• **Task brief**
Return nothing but the lines from the one with "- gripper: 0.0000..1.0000" through the one with "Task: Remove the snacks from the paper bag" in the data below, word for word and without pictures.

[Data items]

*****

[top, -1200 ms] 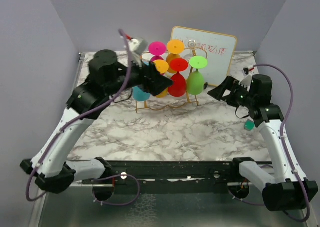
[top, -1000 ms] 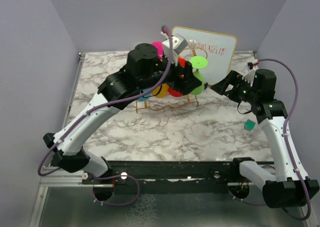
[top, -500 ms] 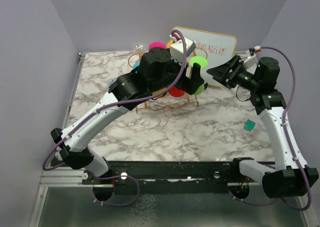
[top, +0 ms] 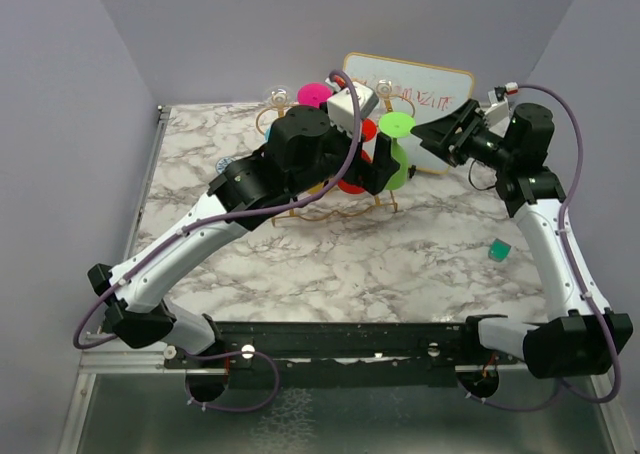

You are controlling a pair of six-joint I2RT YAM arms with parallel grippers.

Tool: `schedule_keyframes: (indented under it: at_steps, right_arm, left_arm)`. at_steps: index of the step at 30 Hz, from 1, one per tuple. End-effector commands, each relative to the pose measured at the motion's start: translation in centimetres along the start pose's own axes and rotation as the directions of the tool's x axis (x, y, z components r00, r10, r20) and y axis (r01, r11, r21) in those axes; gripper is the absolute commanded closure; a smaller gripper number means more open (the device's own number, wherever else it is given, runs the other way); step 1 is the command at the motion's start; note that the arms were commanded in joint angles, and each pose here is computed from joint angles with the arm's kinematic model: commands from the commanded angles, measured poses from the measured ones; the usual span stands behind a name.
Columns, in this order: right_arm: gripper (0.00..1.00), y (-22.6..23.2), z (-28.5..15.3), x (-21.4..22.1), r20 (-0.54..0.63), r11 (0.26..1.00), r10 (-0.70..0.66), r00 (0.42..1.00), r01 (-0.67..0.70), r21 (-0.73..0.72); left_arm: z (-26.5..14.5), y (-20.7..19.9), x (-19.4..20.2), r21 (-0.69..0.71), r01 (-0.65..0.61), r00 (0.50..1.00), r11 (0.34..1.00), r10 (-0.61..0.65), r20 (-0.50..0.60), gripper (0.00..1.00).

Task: Take the wine glass off the wine glass rack
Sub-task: Pick up the wine glass from the wine rack.

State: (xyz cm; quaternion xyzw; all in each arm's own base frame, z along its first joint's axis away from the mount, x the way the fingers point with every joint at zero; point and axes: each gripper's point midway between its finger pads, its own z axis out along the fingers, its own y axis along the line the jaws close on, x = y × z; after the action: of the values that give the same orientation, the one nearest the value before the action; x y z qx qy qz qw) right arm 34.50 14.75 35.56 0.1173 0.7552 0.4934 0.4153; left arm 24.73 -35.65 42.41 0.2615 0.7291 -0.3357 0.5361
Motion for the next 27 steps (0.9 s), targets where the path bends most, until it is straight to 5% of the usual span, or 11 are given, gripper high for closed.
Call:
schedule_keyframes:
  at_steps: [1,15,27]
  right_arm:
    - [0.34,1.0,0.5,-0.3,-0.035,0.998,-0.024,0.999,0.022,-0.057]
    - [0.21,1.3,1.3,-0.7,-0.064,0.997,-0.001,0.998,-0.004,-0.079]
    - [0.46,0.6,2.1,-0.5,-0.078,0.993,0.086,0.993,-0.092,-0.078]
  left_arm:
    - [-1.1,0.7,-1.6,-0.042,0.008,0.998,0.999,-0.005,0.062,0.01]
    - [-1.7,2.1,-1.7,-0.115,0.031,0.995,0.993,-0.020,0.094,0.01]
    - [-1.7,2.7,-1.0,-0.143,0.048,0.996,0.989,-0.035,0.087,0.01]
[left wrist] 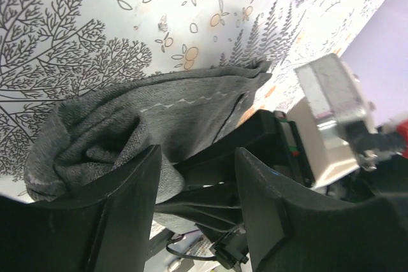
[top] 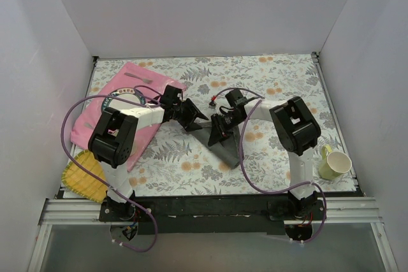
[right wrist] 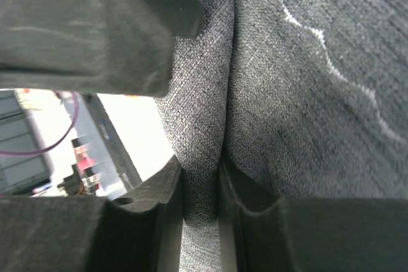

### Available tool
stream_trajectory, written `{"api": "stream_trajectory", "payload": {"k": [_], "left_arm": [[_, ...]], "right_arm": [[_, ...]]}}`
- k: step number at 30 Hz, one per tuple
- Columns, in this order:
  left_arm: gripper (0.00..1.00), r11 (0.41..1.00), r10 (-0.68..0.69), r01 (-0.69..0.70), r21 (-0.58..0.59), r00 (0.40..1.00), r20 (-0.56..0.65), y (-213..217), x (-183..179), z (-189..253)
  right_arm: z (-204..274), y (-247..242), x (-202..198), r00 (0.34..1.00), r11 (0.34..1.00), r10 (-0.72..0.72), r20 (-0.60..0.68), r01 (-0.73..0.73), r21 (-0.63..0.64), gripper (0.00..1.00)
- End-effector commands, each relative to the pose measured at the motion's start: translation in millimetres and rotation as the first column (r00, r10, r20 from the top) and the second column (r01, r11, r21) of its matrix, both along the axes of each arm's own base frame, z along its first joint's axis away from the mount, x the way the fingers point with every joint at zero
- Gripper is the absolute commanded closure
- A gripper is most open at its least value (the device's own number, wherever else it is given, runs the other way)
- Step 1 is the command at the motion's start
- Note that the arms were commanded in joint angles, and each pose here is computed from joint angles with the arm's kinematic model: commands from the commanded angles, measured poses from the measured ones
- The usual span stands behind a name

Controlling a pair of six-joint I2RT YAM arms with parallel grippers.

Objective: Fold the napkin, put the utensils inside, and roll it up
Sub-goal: Roll the napkin with the utensil

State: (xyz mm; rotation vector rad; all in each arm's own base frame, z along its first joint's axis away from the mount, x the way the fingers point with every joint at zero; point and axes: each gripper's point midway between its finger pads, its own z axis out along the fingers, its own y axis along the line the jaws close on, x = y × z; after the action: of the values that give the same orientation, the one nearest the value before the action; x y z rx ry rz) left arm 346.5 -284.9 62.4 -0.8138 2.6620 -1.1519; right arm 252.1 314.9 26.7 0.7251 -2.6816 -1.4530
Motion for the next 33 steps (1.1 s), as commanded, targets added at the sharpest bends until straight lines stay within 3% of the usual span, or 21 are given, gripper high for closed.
{"api": "stream_trajectory", "payload": {"k": [1, 10, 15, 23, 29, 33], "left_arm": [[0.51, 0.999, -0.029, 0.029, 0.033, 1.0, 0.009, 2, -4, -10], [0.51, 0.997, -0.052, 0.052, 0.057, 0.999, 0.002, 2, 0, -20], [0.51, 0.997, -0.057, 0.057, 0.056, 0.998, -0.002, 0, 3, -20], [0.51, 0.997, -0.064, 0.065, 0.048, 0.998, -0.008, -3, 5, -17], [0.51, 0.996, -0.071, 0.072, 0.051, 0.997, -0.025, -5, 7, -19], [0.51, 0.996, -0.074, 0.075, 0.049, 0.997, -0.019, -6, 10, -18]], "right_arm": [[2, -23, 5, 0.994, 0.98, 0.005, 0.106, 0.016, -0.197, 0.67], [25, -46, -11, 0.968, 0.934, 0.078, 0.239, 0.013, -0.357, 0.45], [13, -82, -33, 0.965, 0.888, 0.085, 0.246, 0.039, -0.457, 0.44], [-13, -113, -68, 0.971, 0.848, 0.097, 0.22, 0.035, -0.529, 0.5], [23, -106, -42, 0.925, 0.834, 0.139, 0.353, 0.083, -0.546, 0.44], [52, -80, -23, 0.889, 0.868, 0.162, 0.428, 0.079, -0.491, 0.29]]}}
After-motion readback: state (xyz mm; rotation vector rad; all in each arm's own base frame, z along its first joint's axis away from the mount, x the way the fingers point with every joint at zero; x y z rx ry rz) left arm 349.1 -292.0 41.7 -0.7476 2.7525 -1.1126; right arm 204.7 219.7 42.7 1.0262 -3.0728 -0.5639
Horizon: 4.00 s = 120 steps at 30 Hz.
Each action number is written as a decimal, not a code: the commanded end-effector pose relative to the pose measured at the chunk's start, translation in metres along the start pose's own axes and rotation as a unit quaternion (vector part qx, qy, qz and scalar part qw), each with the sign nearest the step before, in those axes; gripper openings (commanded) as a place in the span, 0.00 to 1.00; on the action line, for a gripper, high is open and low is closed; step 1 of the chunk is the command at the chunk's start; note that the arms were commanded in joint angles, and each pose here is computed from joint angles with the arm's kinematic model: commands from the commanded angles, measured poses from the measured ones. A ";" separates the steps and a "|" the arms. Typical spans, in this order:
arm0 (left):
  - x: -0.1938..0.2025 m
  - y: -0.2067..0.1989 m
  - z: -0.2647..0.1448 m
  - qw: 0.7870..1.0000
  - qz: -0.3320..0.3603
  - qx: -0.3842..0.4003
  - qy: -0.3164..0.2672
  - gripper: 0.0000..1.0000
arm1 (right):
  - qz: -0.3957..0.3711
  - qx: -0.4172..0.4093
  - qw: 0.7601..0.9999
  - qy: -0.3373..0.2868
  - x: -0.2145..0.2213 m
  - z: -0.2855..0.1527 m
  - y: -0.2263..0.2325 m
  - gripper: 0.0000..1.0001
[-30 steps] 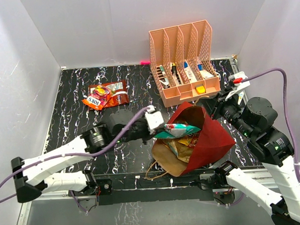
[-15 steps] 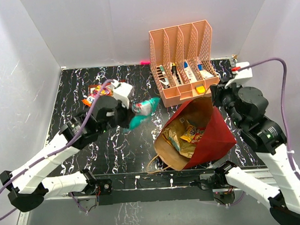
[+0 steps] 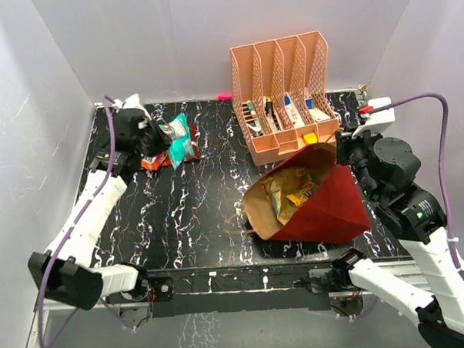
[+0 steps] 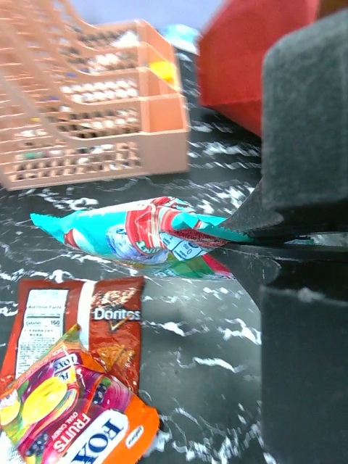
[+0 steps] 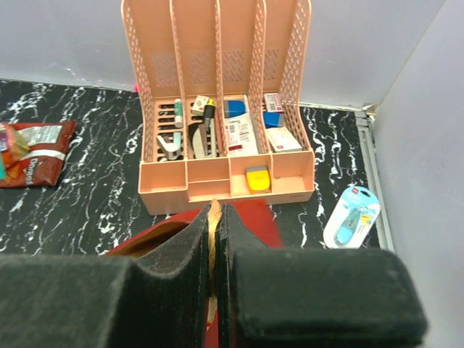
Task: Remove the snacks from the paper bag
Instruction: Place the snack at the center of the board, then take out the snack from the paper bag.
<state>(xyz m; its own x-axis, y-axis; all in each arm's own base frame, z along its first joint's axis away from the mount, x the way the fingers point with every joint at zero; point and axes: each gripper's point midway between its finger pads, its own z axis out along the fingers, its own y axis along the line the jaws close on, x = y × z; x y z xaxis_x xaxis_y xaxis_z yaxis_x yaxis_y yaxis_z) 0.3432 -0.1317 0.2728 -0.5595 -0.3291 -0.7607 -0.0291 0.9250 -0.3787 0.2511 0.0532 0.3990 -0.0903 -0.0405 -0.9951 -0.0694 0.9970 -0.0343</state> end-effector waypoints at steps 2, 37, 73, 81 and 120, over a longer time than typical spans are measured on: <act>-0.045 -0.002 0.051 0.967 -0.220 0.126 -0.035 0.00 | 0.056 -0.037 0.994 -0.084 -0.045 -0.012 0.009 0.07; 0.055 0.148 0.216 0.809 -0.557 0.025 -0.184 0.00 | 0.076 -0.078 0.992 -0.069 -0.048 -0.022 0.022 0.07; 0.060 0.127 0.181 0.839 -0.540 -0.026 -0.062 0.89 | 0.076 -0.092 0.990 -0.075 -0.049 -0.023 0.026 0.07; 0.079 0.113 0.125 0.885 -0.463 -0.037 0.026 0.98 | 0.080 -0.110 0.987 -0.082 -0.054 -0.026 0.032 0.07; 0.288 -0.209 -0.047 0.973 -0.072 0.205 0.078 0.59 | 0.103 -0.160 0.979 -0.071 -0.053 -0.026 0.053 0.07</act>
<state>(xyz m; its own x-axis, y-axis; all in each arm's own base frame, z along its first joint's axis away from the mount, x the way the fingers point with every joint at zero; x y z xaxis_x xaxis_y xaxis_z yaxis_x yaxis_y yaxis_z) 0.1321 -0.4057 0.1445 -0.7198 -0.2242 -0.6570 0.3315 0.7205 -0.6091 0.2321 0.1075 0.3863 -0.1881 0.0763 -0.9792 -0.3368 0.9315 0.1372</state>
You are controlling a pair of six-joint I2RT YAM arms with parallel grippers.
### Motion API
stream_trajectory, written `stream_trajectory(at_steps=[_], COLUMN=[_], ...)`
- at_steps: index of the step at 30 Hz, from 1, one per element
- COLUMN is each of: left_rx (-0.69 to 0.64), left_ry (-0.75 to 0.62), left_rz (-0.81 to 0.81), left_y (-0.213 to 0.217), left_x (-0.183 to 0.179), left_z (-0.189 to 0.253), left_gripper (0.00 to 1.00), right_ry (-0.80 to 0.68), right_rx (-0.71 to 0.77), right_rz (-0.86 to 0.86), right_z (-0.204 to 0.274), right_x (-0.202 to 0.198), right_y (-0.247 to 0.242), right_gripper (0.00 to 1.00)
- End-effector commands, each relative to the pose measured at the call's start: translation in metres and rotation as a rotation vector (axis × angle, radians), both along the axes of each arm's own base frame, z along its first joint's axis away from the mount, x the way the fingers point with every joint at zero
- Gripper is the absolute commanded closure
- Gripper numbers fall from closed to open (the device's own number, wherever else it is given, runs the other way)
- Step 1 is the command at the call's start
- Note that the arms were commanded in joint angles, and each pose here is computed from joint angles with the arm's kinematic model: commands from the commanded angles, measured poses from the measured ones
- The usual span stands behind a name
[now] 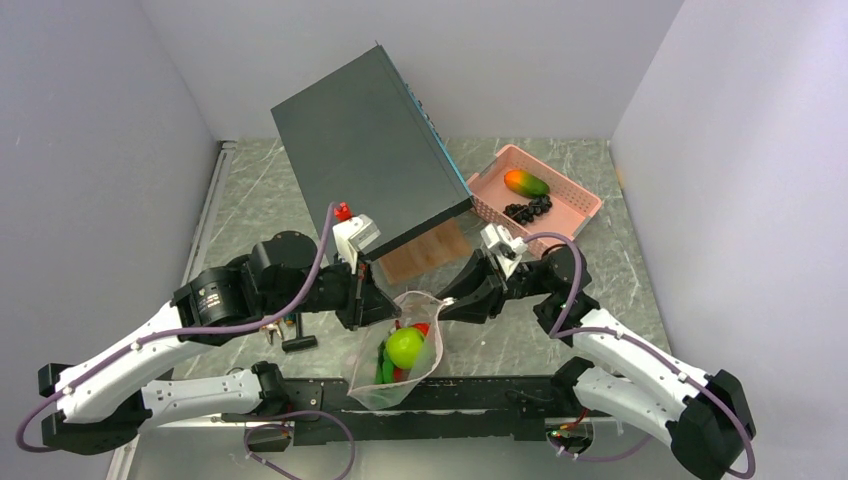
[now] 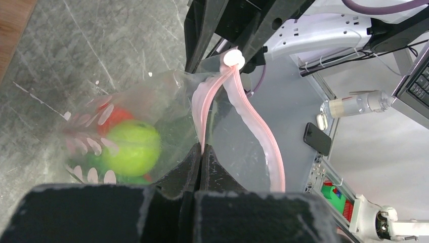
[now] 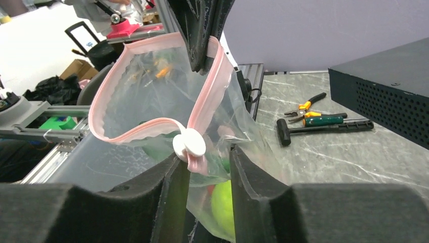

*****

• **Solution to this task**
  - gripper: 0.0000..1.0000
arm1 (right):
  - qz: -0.3957..0.3711
  - qx: -0.4172..0.4093
  - qw: 0.7601..0.9999
  - qy: -0.3373..0.2868
  - x: -0.2145..0.2213 m
  - z: -0.2855..0.1527 m
  - y: -0.2263..0.2325 m
  - gripper: 0.0000..1.0001
[-30 steps] 
[-15 steps] 
[+0 steps] 
[+0 steps] 
[+0 steps] 
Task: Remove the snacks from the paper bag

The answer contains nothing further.